## [Aim of the exercise]
Repeat every line below exactly as it reads.

## [Given data]
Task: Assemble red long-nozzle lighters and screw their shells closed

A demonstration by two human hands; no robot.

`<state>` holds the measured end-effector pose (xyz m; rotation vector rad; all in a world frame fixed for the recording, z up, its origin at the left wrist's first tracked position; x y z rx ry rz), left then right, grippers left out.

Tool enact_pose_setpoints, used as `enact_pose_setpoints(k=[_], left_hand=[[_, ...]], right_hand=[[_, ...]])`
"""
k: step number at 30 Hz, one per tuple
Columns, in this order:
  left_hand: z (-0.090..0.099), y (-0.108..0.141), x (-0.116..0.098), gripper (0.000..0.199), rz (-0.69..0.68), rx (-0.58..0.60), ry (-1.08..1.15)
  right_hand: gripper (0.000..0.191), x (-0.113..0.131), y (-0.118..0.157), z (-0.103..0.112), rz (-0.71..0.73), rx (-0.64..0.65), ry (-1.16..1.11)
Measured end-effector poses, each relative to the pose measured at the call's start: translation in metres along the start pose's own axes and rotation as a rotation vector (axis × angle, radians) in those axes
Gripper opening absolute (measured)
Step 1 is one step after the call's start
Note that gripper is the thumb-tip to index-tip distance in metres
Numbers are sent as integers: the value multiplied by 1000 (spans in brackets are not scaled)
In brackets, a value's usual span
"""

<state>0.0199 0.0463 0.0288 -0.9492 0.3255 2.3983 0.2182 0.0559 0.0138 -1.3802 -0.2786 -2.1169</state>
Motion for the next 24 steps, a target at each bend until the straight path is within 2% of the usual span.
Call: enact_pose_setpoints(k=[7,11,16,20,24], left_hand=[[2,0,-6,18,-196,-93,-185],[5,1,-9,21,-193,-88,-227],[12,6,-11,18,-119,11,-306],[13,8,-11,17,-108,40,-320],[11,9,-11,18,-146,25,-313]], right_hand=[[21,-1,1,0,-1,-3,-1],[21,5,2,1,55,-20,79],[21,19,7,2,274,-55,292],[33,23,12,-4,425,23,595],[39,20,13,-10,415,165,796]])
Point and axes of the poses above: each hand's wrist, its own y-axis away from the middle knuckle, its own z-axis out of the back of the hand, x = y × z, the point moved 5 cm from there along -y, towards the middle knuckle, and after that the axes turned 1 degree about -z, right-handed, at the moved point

## [Solution to the problem]
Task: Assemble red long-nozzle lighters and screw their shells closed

A demonstration by two human hands; no robot.

`<state>` holds the measured end-effector pose (xyz m; rotation vector rad; all in a world frame fixed for the recording, z up, its origin at the left wrist's first tracked position; x y z rx ry rz), left then right, grippers left out.

Tool enact_pose_setpoints, used as `enact_pose_setpoints(k=[_], left_hand=[[_, ...]], right_hand=[[_, ...]])`
"""
k: step number at 30 Hz, one per tuple
Columns, in this order:
  left_hand: z (-0.090..0.099), y (-0.108..0.141), x (-0.116..0.098), gripper (0.000..0.199), rz (-0.69..0.68), rx (-0.58..0.60), ry (-1.08..1.15)
  right_hand: gripper (0.000..0.191), x (-0.113..0.131), y (-0.118..0.157), z (-0.103..0.112), rz (-0.71..0.73), rx (-0.64..0.65), ry (-1.16..1.11)
Measured end-effector poses, each relative to the pose measured at the call's start: translation in metres along the start pose's own axes and rotation as a rotation vector (axis × angle, radians) in those axes
Gripper opening absolute (measured)
Step 1 is one step after the call's start
Note that gripper is the thumb-tip to index-tip distance in metres
Numbers are sent as integers: the value multiplied by 1000 (spans in brackets are not scaled)
In brackets, a value's usual span
"""

<state>0.0199 0.0463 0.0288 -0.9492 0.3255 2.3983 0.2182 0.0559 0.0138 -1.3802 -0.2786 -2.1169</state>
Motion for the next 24 steps, a target at each bend until the straight path is within 2% of the usual span.
Call: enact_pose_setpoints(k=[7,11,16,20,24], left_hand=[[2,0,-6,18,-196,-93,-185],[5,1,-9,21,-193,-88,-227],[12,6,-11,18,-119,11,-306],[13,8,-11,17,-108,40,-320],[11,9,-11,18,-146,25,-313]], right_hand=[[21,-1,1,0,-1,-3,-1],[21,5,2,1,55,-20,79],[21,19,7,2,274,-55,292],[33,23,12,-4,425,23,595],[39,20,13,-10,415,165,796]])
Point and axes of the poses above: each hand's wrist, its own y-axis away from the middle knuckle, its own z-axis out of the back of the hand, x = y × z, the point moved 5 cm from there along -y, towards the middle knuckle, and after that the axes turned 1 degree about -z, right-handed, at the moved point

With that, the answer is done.